Yope's basic hooks as a place to share photos and chats with private groups seem to fill the market gap.
Yes, you can create groups in WhatsApp and Snapchat. Yes, some people have created private group accounts on Instagram. But chatting a bit about it and sharing photos is not the main use case of any of these huge apps.
Plus, it appears that Instagram has given up on really doubling this idea. Flipside, which is trying to build a private group on Instagram itself, was cancelled just five months after its launch.
“Instagram and Snapchat have become a platform for curated content. Gen Z users take lots of photos, but only 1% of the photos shared,” Ismailau said. Yope's focus was very different from Snapchat and Instagram, he said. In particular, sharing “unfiltered content.”
In fact, dozens of others have tried to build their businesses around the idea of sharing with private groups. Recent efforts include Retro and Marissa Mayer's sunshine from Thrive Capital, but the efforts in 2010 go back a long way.
The truth is, none of them really get stuck. Is that perhaps a signal that private groups cannot become large, independent businesses by default? Yope believes it may be time to give this concept another crack.
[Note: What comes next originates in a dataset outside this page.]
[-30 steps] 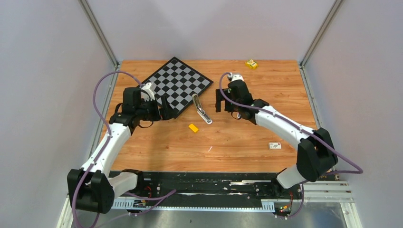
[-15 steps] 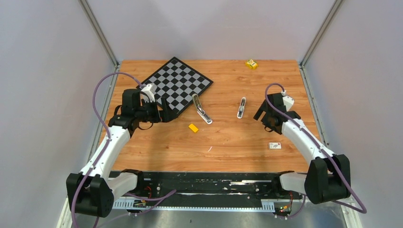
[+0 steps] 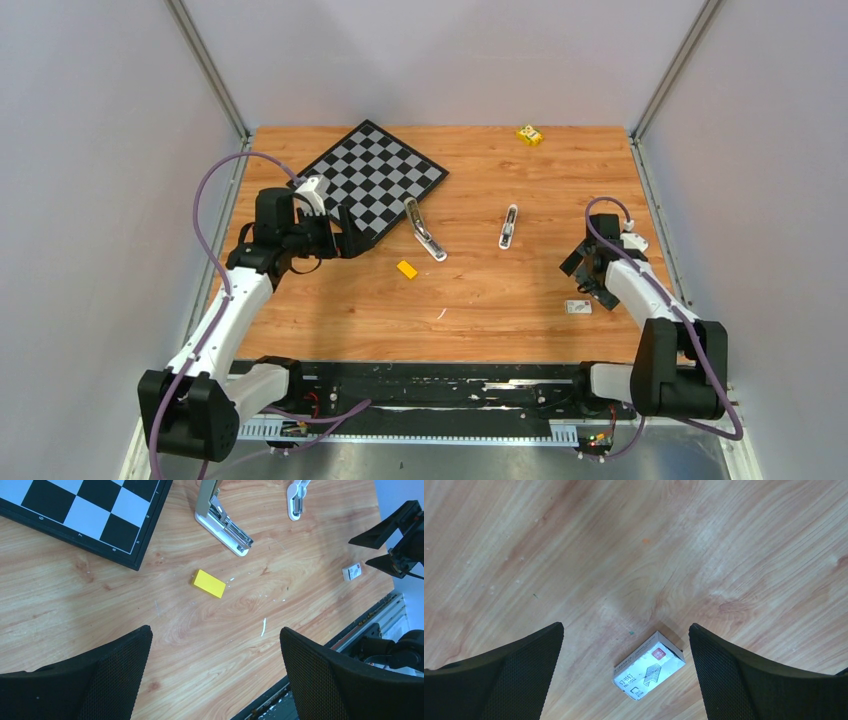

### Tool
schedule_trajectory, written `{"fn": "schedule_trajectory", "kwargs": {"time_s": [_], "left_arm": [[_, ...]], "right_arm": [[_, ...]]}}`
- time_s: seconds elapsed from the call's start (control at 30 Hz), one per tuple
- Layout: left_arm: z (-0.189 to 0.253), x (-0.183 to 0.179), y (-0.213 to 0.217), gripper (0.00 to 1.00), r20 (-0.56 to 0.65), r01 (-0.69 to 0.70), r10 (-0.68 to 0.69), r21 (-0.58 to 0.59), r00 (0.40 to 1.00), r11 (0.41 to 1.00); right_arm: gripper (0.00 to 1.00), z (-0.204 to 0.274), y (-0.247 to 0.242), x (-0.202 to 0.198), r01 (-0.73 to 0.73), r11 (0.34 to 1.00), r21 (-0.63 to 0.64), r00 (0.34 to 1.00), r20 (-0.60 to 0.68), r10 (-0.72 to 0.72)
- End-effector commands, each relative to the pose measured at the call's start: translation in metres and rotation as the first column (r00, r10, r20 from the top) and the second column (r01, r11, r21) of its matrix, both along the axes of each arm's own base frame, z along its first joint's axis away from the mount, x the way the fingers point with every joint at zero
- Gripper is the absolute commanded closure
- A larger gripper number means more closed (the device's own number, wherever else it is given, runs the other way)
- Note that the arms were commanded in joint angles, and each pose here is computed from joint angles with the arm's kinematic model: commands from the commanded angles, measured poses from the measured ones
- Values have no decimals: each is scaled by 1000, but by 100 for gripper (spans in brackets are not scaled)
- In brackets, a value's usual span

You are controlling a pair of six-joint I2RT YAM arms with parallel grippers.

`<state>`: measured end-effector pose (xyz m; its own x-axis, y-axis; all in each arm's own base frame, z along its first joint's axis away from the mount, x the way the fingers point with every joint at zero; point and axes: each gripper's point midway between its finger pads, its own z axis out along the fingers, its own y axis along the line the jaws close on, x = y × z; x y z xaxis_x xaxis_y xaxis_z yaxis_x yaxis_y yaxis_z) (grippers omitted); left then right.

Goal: Load the staples into the stapler

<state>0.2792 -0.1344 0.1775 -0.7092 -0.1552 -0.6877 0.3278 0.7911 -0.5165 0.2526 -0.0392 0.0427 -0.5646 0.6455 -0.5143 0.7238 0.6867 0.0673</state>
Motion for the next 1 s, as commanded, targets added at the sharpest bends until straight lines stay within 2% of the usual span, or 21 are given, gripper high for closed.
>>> {"fn": "schedule_trajectory", "kwargs": {"time_s": [0.0,0.13,0.37,0.5,0.67,0.83,0.97], "left_arm": [[-1,-2,-2,0,7,20,-21,2,1000,1000],[-5,-2,-1,0,-4,12,-12,7,1000,1000],[-18,3,14,0,-51,-81,84,63,995,995],[-17,1,7,1,-46,-46,47,32,998,998],[-18,-1,-1,9,-62,-3,4,3,998,1000],[-20,-3,-11,24,-96,15,-18,-29,995,999],[-28,-10,-28,27,-117,40,-39,9,992,999]], "right_arm": [[1,-12,-2,-7,2,1000,19,999,-34,-1],[2,-18,4,-11,-19,999,46,998,-59,21],[4,-20,17,-17,-96,990,106,991,-82,105],[7,-23,33,-20,-147,971,188,982,-93,166],[11,-23,48,-22,-208,946,248,968,-89,236],[15,-21,71,-29,-265,911,315,951,-73,302],[17,-17,94,-38,-322,881,346,926,-79,369]]}}
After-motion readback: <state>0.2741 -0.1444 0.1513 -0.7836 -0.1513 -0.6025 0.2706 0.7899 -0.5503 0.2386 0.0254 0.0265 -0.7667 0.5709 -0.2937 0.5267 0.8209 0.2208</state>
“At Goodwater, we invest in consumer apps that define categories, Yope is a prime example of important new social behavior,” says Chi-Hua Chien, co-founder and managing partner of Goowater, and we will be introducing TechCrunch to e-mail. I spoke via email. “Yope makes it easy for everyone to share their daily lives with close friends. Their explosive growth speaks volumes about the product and the strength of their team.”
Growth certainly looks good for Yop, but the evidence lies in how it keeps it. Bereal (another app that sought to build a private group vibe) has had a hot year or two that stimulated clones from meta before growth slowed down rapidly. (The app was eventually acquired by the app and gaming company Voodoo.)
The team hopes that after many mistakes in the category, and with their own efforts to build big apps, Yope will become an elusive hit.
“They work hard,” a VC who doesn't support startups told us.